Arecibo (aw). Schon seit einigen Monaten wurde auf die Gefahr hingewiesen, jetzt ist der Worst Case eingetreten. Das einst weltgrößte Radioteleskop südlich der Hafenstadt Arecibo in Puerto Rico (William-E.-Gordon-Teleskop) ist in sich zusammengefallen. Am Dienstag stürzte die 900 Tonnen schwere Instrumentenplattform 137 Meter in die Tiefe auf die Reflektorschale, wie die Nationale Wissenschaftsstiftung der Vereinigten Staaten (NSF) mitteilte. Die NSF berichtet, dass die obersten Teile aller drei stützenden Türme abgebrochen sind und auch das Lernzentrum des Observatoriums neben der Schüssel durch herabfallende Stahlseile schwer beschädigt worden ist.
Vor dem jetzigen Kollaps hatten Untersuchungen durch mehrere Ingenieursbetriebe ergeben, dass ein katastrophales Versagen der Struktur des Teleskops des Observatoriums in Arecibo drohe und man dieses wegen Sicherheitsbedenken außer Betrieb nehmen solle.
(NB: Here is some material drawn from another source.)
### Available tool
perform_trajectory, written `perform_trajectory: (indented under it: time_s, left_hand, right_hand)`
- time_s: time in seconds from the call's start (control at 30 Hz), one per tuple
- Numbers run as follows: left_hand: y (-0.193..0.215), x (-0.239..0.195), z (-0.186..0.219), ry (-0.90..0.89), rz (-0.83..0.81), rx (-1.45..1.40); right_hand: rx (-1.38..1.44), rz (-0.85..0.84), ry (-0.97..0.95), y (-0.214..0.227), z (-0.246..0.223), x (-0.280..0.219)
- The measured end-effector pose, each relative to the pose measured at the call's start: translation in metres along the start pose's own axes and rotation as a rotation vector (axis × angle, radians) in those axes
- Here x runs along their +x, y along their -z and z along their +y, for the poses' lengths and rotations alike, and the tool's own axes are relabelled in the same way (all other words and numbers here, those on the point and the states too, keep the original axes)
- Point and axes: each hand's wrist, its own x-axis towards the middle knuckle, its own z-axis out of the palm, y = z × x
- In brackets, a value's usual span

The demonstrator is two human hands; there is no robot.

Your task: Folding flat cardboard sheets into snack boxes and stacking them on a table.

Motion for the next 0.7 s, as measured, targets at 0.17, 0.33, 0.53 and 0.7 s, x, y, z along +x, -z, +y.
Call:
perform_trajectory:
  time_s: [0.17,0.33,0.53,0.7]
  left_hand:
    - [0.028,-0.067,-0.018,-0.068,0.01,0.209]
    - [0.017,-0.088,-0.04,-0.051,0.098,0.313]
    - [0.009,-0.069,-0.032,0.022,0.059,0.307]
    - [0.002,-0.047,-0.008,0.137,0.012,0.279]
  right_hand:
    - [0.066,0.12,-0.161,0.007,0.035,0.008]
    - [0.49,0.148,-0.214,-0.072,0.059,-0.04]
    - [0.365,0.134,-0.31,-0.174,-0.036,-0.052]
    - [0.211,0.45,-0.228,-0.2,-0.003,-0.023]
Die NSF teilte im November mit, die Kabel seien möglicherweise nicht mehr in der Lage, die für sie vorgesehenen Lasten zu tragen. Reparaturen könnten Arbeiter in potenziell lebensgefährliche Situationen bringen. Auch im Falle von Reparaturen gäbe es wahrscheinlich langfristig Probleme mit der Stabilität. Im August war ein rund 7,5 Zentimeter dickes Stahlseil, das half, eine Mettalplattform zu stützen, aus unbekannten Gründen gerissen und hatte einen etwa 30 Meter langen Riss in der Reflektorschüssel des Teleskops verursacht. Hurrikan Maria hatte bereits 2017 am Observatorium schwere Schäden verursacht.
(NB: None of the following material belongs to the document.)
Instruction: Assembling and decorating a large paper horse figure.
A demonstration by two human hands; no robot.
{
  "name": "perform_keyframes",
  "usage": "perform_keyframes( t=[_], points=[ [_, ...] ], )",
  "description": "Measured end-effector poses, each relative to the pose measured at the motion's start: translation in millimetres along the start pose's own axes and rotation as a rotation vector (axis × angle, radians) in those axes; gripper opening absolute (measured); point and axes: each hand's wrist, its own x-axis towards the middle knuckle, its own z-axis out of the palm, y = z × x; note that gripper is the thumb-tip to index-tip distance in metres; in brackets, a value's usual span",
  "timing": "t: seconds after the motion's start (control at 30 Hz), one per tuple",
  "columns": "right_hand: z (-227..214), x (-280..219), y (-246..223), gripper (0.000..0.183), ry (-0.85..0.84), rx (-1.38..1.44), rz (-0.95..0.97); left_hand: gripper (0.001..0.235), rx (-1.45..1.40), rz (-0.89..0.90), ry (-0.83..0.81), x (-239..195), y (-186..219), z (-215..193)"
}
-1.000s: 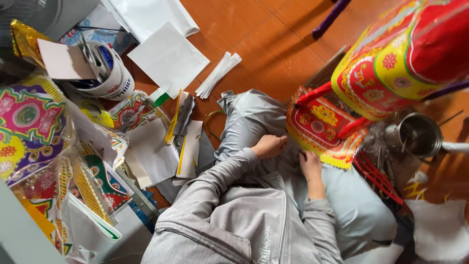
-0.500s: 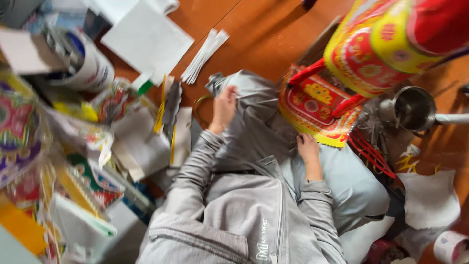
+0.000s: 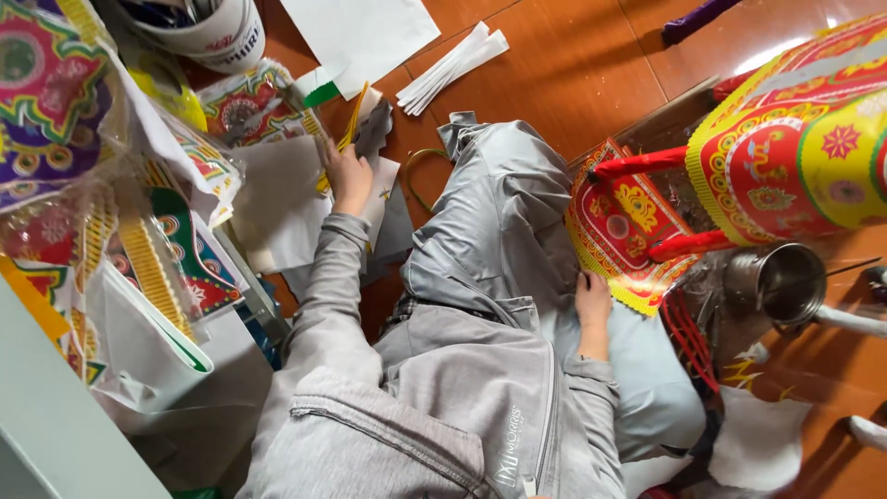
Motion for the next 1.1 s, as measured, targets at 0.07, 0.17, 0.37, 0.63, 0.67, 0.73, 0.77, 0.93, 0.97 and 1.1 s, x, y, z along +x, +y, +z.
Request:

Bis jetzt hatte man alle Möglichkeiten, das Teleskop zu retten, untersucht. Die Daten zeigten aber, dass Reparaturen nicht auf sicherem Wege möglich seien. Man wollte also Vorbereitungen treffen, das Teleskop auseinanderzunehmen, hieß es von der NSF. Ziel sollte sein, für künftige Recherche- und Bildungszwecke so viel der übrigen Infrastruktur des Observatoriums wie möglich zu erhalten.
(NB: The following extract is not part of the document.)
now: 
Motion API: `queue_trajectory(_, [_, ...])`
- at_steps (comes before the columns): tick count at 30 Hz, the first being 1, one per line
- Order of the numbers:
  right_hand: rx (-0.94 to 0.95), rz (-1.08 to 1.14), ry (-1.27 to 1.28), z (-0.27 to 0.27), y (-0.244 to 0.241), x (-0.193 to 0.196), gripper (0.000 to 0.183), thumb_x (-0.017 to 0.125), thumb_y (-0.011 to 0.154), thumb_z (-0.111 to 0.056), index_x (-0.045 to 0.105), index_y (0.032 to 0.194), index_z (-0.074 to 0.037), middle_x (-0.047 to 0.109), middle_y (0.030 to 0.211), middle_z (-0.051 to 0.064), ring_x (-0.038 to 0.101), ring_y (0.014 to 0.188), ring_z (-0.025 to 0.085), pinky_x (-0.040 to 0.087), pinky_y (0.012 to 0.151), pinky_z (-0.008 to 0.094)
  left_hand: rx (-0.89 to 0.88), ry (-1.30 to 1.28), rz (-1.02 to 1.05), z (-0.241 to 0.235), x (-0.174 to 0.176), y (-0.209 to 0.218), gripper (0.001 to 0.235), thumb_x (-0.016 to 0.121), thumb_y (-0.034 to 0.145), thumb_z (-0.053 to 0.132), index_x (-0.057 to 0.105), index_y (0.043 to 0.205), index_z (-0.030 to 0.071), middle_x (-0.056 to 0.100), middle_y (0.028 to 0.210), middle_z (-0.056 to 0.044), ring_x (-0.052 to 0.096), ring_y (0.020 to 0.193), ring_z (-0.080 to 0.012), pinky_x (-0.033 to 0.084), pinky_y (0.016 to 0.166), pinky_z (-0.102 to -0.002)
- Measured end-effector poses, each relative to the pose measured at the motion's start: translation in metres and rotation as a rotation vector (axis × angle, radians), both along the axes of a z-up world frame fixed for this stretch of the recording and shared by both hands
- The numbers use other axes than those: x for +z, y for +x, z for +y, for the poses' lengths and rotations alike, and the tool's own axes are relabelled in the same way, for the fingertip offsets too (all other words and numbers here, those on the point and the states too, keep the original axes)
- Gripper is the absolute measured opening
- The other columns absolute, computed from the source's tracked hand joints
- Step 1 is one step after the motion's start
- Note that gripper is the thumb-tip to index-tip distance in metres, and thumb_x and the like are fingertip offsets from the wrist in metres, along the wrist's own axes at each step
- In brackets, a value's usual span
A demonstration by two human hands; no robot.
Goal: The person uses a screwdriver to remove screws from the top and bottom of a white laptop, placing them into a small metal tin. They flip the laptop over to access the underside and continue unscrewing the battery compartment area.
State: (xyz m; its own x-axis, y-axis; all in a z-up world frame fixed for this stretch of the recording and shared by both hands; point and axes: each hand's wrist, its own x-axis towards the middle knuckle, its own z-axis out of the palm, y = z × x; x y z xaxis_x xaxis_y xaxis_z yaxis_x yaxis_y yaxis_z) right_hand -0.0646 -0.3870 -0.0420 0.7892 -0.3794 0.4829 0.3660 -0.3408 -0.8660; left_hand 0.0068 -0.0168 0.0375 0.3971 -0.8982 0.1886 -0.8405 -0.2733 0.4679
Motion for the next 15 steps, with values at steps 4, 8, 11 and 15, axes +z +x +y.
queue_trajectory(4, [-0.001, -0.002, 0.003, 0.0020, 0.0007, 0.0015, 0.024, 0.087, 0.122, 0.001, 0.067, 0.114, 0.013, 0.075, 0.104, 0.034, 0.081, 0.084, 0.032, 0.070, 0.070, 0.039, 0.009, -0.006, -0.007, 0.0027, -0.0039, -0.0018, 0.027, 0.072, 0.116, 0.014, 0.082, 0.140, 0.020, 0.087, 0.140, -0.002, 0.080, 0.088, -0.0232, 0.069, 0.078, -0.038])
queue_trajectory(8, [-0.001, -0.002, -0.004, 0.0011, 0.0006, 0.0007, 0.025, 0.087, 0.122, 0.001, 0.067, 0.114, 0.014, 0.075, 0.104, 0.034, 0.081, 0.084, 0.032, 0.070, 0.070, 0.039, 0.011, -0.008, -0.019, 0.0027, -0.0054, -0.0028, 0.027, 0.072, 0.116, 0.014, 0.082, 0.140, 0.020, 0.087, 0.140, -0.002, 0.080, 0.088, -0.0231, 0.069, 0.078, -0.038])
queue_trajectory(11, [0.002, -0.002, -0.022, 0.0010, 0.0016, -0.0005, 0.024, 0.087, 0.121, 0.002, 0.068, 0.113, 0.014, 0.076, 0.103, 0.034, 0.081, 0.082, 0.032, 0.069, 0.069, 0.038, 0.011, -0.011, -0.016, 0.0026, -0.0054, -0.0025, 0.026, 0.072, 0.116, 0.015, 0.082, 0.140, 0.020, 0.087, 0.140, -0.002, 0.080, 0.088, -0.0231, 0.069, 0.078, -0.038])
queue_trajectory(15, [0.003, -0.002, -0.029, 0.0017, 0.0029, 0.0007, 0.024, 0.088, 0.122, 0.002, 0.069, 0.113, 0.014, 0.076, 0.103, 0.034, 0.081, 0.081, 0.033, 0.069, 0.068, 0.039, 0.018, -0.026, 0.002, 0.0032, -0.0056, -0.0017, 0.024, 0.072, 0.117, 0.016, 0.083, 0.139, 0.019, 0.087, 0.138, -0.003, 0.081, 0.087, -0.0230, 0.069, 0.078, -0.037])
Weltweit bekannt wurde das Radioteleskop durch die Filmszenen des James-Bond-Blockbusters "Goldeneye" (1995). Bis 2016 galt das von 1960 bis 1963 erbaute Teleskop mit 305 Metern Durchmesser als das größte der Welt, dann kam China und toppte diese Maße. Am Observatorium, das rund um die Uhr in Betrieb war, waren etwa 140 Menschen beschäftigt. (Stand 2019) Ein unabhängiges Gremium verteilte nach wissenschaftlichen Kriterien Beobachtungszeit an jährlich rund 200 Astronomen in aller Welt, die diese meist aus der Ferne wahrnehmen konnten. Das Besucherzentrum des Observatoriums zählte rund 100.000 Besucher pro Jahr.